When patients enter the dusk of their sunset years, they need peace, support, and care. It can be a trying time for patients and family alike — but with hospice, the burden weighs a little easier. According to one report published in the BMJ’s Supportive and Palliative Care, patients who enroll in hospice during their final six months of life tend to experience better satisfaction with treatment, improved pain control, fewer days spent in the hospital, a better quality of care, and lower rates of hospital and intensive care mortality.
Hospice’s benefits can be particularly valuable to patients who suffer from complex or painful terminal conditions that require intensive, round-the-clock care. As researchers for one study shared in the Journal of Clinical Oncology wrote in 2017, “Patients with advanced cancer often experience pain, dyspnea, and distress at the end of life (EOL), and use intensive, hospital-based services near death […] Hospice offers an alternative, patient-centered model of care focused on relieving suffering, and often delivers services within the home environment.”
However, many people do not receive hospice services as much as they should — or even realize that hospice support is an option. In 2012, researchers at the University of Iowa found that 60% of patients who passed away at a studied teaching hospital qualified for hospice enrollment during the year before their terminal admission. However, only 14% were offered the option to enter hospice services during pre-terminal discussions. In some cases, this shortfall led to a notable downturn in patient comfort and care satisfaction. Researchers found that patients who spent three or fewer days in hospice were significantly less likely to die in their preferred place (e.g., at home, in a care facility) than those who began receiving hospice care 30 or more days before their passing.
The degree of comfort and reassurance a pre-terminal patient enjoys, too, can hinge on their access to end-of-life care. Patients not enrolled in hospice often need to make emergency trips to the hospital during their final weeks. The frequent travel and uncertainty can place unnecessary stress on the patient and family alike — and lead to suboptimal care. Multiple reports have indicated that terminal patients who receive primarily hospital-based care often experience poorly-treated physical symptoms and receive treatments that are either unwanted or inconsistent with their stated care goals.
Moreover, non-hospice end-of-life care can place a heavy financial burden on families. The expense numbers are shocking; according to Medicare data, 5% of Americans accounted for 50% of healthcare spending, with costs predominately accrued in hospitals during the last year of life. The continuity of hospice care ensures that terminal patients experience fewer expensive emergent situations and experience more affordable, consistent care in their final weeks.

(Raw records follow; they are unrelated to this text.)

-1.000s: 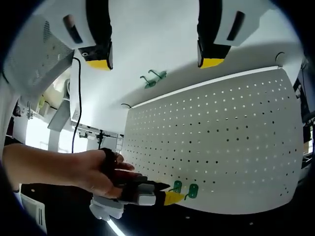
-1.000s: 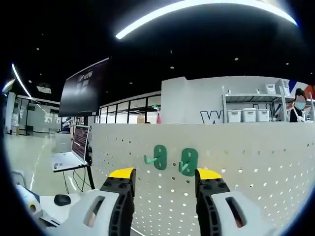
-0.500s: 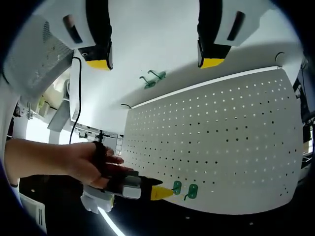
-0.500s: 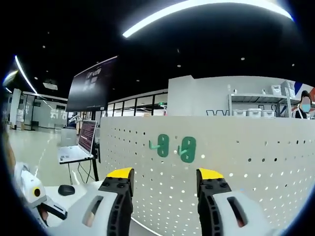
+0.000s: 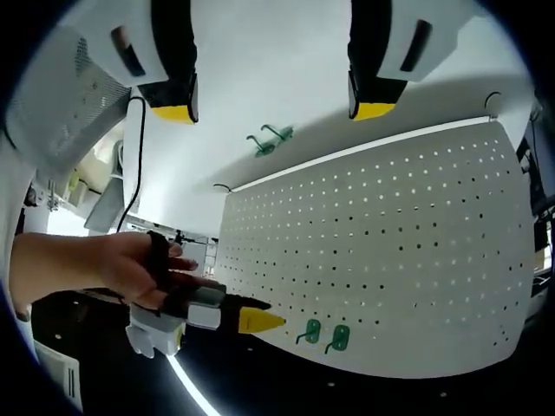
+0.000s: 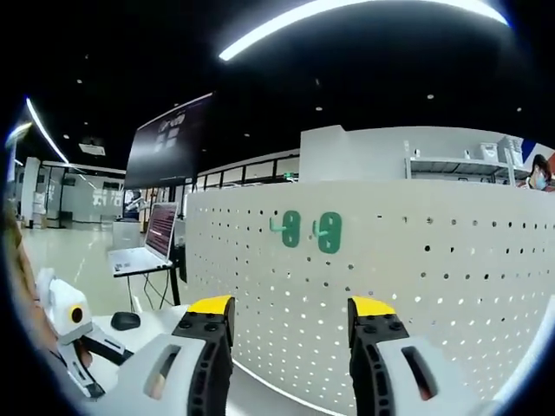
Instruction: Insert the hook assembly into the mounting plate slot until the hook locks in place.
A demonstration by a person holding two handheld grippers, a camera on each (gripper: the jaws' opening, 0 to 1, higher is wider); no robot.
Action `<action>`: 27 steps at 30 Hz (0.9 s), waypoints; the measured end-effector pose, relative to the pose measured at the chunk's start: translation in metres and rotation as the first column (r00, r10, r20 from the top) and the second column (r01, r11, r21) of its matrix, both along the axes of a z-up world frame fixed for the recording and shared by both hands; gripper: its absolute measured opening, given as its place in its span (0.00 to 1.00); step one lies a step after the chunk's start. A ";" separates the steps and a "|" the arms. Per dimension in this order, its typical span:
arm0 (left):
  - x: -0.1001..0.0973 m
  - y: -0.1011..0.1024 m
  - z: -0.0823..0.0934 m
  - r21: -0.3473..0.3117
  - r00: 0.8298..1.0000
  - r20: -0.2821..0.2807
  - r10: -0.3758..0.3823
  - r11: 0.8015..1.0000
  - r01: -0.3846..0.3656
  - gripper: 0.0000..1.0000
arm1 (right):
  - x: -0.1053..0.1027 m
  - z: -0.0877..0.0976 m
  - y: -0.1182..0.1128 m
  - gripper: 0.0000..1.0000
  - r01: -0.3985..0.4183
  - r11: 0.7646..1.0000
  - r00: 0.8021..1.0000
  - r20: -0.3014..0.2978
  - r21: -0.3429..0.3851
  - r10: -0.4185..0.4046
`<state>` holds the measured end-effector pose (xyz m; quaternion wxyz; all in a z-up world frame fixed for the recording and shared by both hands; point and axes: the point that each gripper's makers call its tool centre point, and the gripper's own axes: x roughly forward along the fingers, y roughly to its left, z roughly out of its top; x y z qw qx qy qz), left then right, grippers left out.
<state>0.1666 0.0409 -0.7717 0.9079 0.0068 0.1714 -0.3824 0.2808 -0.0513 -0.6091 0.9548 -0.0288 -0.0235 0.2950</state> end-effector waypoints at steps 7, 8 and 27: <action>0.000 0.000 0.000 0.000 1.000 0.001 0.001 1.000 -0.001 0.72 | -0.010 -0.010 -0.005 0.51 -0.007 1.000 1.000 -0.016 -0.009 0.007; 0.000 0.000 0.000 0.000 1.000 0.001 0.001 1.000 -0.001 0.72 | -0.011 -0.011 -0.005 0.51 -0.007 1.000 1.000 -0.018 -0.009 0.007; 0.000 0.000 -0.001 0.001 1.000 0.000 0.001 1.000 -0.001 0.72 | -0.038 -0.044 -0.026 0.51 -0.009 1.000 0.997 -0.080 -0.027 0.007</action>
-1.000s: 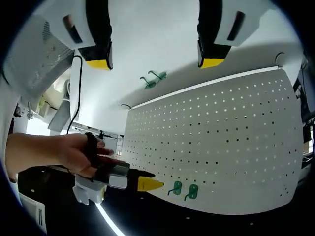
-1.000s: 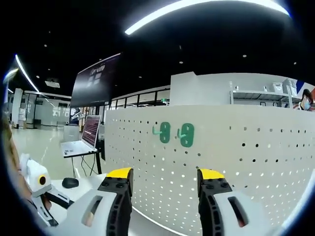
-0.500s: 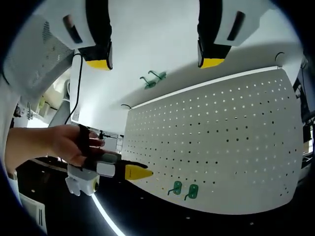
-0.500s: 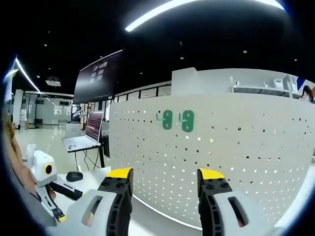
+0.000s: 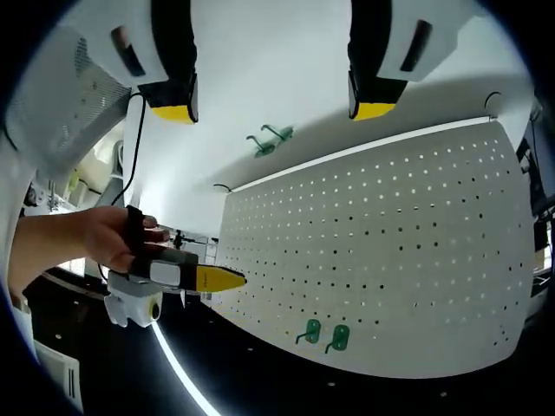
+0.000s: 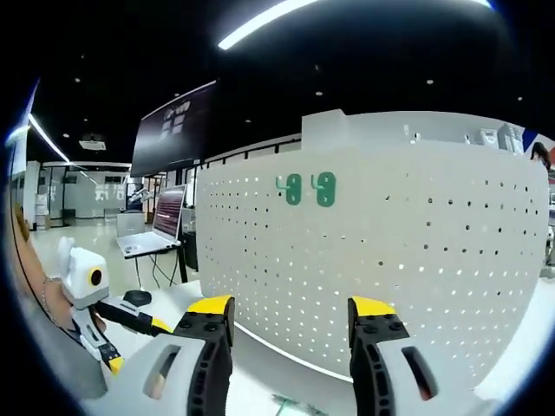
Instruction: Insert the hook assembly into the mounting plate slot until the hook locks in place.
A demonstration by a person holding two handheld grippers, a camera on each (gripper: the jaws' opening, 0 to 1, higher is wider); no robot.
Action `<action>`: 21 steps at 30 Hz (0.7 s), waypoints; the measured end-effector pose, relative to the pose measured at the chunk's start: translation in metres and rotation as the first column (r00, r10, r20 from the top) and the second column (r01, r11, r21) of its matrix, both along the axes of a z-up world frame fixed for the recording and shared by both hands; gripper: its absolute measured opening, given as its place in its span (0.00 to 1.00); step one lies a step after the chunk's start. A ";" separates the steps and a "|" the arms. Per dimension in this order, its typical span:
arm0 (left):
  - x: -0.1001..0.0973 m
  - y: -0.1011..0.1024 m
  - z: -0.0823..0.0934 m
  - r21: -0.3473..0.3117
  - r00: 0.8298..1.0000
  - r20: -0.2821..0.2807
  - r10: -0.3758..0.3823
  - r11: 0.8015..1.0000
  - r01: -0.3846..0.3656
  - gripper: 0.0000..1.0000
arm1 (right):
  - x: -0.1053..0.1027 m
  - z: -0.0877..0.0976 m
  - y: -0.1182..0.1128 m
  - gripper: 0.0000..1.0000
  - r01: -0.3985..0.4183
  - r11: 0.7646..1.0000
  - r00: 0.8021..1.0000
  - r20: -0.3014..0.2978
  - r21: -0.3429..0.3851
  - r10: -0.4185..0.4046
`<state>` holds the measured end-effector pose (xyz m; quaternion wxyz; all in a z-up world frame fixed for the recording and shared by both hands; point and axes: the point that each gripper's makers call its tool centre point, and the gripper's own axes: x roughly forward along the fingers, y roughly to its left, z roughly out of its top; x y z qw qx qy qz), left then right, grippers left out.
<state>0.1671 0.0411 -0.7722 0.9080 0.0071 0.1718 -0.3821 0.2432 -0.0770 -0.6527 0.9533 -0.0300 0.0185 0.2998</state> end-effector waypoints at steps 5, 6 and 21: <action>0.000 0.000 0.000 0.000 1.000 0.000 0.000 1.000 0.000 0.72 | -0.007 -0.009 -0.005 0.51 0.002 1.000 1.000 -0.019 -0.004 -0.003; 0.000 0.000 0.000 0.001 1.000 0.000 0.000 1.000 0.000 0.72 | -0.008 -0.011 -0.006 0.51 0.003 1.000 1.000 -0.022 -0.006 -0.003; -0.001 0.000 -0.001 0.004 1.000 -0.005 0.000 1.000 0.000 0.72 | -0.028 -0.028 -0.017 0.51 -0.002 1.000 0.998 -0.063 -0.014 0.001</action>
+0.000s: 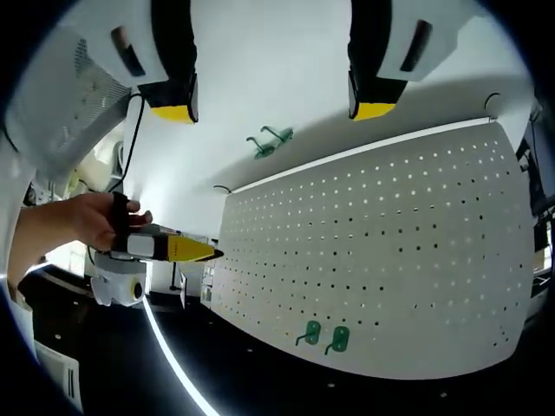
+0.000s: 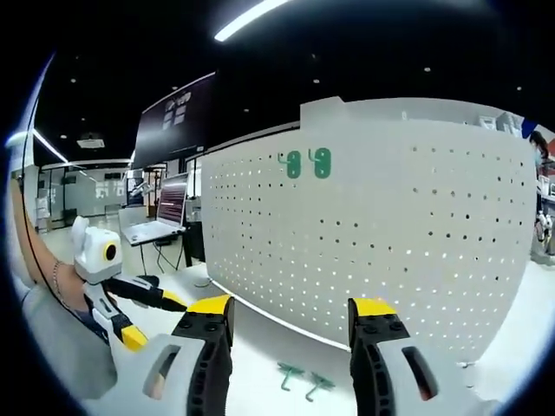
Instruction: Insert the hook assembly into the mounting plate slot until the hook locks in place.
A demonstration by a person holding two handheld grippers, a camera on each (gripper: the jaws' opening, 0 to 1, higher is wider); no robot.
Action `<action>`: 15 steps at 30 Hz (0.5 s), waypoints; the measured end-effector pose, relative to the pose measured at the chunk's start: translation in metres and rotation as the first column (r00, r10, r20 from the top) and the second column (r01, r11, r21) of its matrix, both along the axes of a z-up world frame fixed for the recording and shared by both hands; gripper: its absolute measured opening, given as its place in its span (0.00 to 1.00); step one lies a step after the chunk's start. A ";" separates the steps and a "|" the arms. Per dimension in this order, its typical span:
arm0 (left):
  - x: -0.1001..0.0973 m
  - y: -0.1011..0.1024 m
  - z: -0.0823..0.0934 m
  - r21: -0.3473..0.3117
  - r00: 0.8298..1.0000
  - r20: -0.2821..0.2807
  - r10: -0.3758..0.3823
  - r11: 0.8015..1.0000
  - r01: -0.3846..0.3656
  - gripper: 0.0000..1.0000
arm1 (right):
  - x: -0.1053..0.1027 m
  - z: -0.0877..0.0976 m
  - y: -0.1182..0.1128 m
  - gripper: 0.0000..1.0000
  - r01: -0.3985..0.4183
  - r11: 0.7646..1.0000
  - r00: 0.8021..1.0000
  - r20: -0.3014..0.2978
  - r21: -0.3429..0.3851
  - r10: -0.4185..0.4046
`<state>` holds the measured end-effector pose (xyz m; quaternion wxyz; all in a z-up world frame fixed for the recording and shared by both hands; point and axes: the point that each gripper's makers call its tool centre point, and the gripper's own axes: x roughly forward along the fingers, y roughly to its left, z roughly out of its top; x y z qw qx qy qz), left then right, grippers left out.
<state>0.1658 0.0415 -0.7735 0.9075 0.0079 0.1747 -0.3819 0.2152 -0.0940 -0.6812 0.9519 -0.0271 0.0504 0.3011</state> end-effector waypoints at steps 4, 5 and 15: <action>0.000 0.000 0.000 0.002 1.000 0.000 -0.001 1.000 0.001 0.72 | -0.006 -0.005 -0.004 0.51 0.001 1.000 1.000 -0.013 -0.001 -0.001; 0.000 0.000 -0.001 0.001 1.000 -0.002 -0.001 1.000 0.001 0.72 | -0.008 -0.006 -0.005 0.51 -0.001 1.000 1.000 -0.014 -0.003 0.001; -0.001 -0.001 -0.001 0.005 1.000 -0.001 -0.005 1.000 0.005 0.73 | -0.025 -0.027 -0.019 0.52 0.010 1.000 0.998 -0.067 -0.023 -0.012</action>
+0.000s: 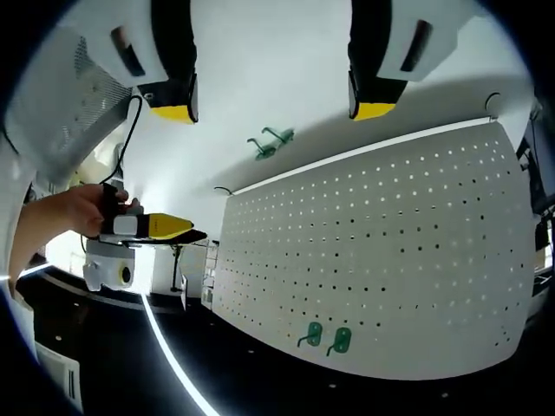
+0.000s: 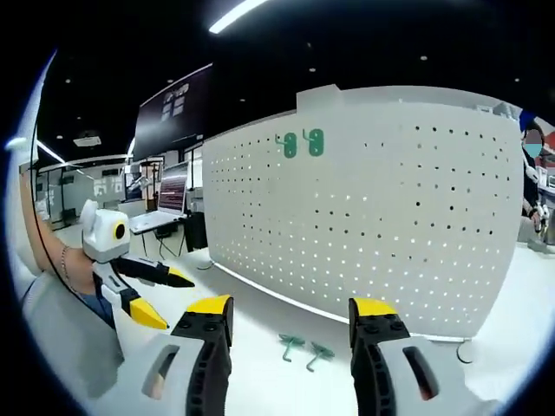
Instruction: Insert the hook assembly into the mounting plate slot until the hook locks in place.
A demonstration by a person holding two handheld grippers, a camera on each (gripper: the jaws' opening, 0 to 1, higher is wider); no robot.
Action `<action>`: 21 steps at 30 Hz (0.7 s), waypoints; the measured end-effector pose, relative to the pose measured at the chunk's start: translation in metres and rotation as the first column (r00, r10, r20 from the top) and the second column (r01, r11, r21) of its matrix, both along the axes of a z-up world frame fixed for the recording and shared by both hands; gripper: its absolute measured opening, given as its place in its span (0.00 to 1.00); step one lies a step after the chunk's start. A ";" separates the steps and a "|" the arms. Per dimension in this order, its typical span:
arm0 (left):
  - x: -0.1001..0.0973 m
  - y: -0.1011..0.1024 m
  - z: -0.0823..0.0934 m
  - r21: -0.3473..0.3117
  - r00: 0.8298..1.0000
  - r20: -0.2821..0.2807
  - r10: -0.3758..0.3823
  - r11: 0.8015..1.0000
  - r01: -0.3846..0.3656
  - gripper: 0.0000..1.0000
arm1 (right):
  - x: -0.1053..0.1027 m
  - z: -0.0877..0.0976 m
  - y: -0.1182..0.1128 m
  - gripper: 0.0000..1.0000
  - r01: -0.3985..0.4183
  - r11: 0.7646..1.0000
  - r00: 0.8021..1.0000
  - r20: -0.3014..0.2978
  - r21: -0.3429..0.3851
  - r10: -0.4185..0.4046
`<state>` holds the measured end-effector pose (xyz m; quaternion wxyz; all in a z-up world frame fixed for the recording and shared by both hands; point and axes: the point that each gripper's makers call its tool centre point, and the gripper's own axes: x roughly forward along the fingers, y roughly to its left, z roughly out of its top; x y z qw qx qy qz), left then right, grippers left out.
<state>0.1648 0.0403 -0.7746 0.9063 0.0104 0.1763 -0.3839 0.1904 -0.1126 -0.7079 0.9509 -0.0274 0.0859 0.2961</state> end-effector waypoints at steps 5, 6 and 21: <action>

Expanding patient access to and knowledge of hospice services would solve the lion’s share of our problems with end-of-life care. When families coordinate a hospice-centric end-of-life plan, they ensure that their loved one enjoys better-coordinated, high-quality, and lower-cost care at a time when it matters most. Currently, the median length of stay for hospice care rests at around 17 days, rather than the month or more that researchers recommend for a truly comfortable and supportive transition. Whenever possible, clinicians and insurers should work to ensure that terminal patients have the care and support they need during their final weeks.
Hospice can provide peace and support when terminally-ill patients need it most — it falls to those of us in the medical sector to ensure they have it.